**About this exercise:** For the material below, output exactly the span from the line with "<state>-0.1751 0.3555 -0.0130" to the line with "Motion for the", including both, and nothing besides.

**Supplied material:**
Content starts

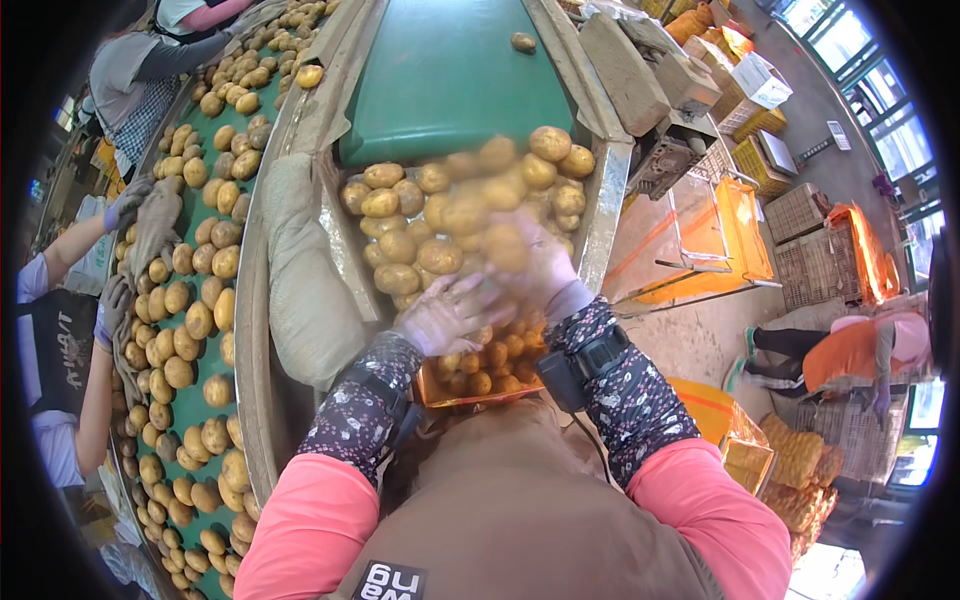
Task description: The person picks potatoes from a moving conveyor belt and places them into an orange bin. The person continues this process throughout the clip, handling potatoes one at a time or in small groups.
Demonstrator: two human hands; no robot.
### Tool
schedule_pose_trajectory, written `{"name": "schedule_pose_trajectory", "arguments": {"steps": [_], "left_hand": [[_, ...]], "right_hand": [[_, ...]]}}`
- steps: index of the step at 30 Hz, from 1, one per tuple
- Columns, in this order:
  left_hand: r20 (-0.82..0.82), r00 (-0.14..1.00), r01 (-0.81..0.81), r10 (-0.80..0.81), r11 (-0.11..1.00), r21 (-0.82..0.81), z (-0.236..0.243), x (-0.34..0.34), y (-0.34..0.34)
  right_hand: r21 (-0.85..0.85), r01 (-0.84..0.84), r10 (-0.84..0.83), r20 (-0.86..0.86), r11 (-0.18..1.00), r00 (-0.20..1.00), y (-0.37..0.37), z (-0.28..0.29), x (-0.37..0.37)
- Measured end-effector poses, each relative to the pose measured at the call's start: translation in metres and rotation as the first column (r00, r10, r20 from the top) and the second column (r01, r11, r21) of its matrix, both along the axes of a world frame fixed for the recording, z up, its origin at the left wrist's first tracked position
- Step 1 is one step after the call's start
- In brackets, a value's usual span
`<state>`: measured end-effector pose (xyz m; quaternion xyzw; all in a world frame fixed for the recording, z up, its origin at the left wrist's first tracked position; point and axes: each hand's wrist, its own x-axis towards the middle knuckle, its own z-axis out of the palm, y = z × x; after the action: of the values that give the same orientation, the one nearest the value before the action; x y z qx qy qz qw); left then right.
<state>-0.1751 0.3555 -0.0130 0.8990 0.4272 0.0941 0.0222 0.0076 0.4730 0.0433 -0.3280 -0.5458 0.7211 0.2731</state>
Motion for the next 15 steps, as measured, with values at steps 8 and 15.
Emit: {"name": "schedule_pose_trajectory", "arguments": {"steps": [8,15], "left_hand": [[-0.014,1.0,0.014,-0.014,1.0,-0.007,-0.003,0.0,0.0],[-0.029,1.0,0.003,-0.002,1.0,0.022,-0.001,0.001,-0.001]], "right_hand": [[-0.269,0.177,-0.21,-0.099,0.947,0.973,0.0,0.037,-0.023],[-0.161,0.24,-0.211,0.18,0.957,0.961,0.003,0.046,-0.041]]}}
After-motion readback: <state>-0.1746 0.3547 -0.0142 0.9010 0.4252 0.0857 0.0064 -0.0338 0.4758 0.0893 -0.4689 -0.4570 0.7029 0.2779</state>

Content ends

**Task answer:**
<state>-0.1751 0.3555 -0.0130 0.8990 0.4272 0.0941 0.0222 0.0076 0.4730 0.0433 -0.3280 -0.5458 0.7211 0.2731</state>
Motion for the next 15 steps, as measured, with values at steps 8 and 15.

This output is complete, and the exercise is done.